### REQUIRED WORK
Set down, word for word, every line of the listing below, starting with the one that contains "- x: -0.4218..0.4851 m" and ending with the final line. Include nothing else.

### RECORDED INFORMATION ###

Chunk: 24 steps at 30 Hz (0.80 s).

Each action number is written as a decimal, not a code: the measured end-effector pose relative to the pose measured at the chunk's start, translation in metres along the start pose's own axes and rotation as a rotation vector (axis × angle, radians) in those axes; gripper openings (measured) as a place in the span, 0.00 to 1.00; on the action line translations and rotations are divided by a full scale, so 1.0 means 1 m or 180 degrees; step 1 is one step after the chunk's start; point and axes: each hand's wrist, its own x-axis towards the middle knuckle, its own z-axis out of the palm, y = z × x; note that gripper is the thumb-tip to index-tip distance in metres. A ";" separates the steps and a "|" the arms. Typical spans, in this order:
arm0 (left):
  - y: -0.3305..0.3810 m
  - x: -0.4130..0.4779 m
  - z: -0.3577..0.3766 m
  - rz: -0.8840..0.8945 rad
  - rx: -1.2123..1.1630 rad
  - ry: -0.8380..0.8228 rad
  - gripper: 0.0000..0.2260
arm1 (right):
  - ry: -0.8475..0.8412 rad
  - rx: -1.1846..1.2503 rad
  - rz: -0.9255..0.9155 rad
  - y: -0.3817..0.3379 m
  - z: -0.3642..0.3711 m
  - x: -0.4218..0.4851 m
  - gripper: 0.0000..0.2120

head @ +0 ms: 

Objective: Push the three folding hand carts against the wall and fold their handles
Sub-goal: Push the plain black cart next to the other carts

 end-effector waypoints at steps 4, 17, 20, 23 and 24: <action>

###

### YOUR RESPONSE
  - x: -0.4218..0.4851 m
  - gripper: 0.0000..0.2120

head @ +0 ms: 

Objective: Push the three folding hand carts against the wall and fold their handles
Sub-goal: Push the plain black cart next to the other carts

 end-effector waypoints at steps 4, 17, 20, 23 and 24: <action>

No more work is left in this exercise.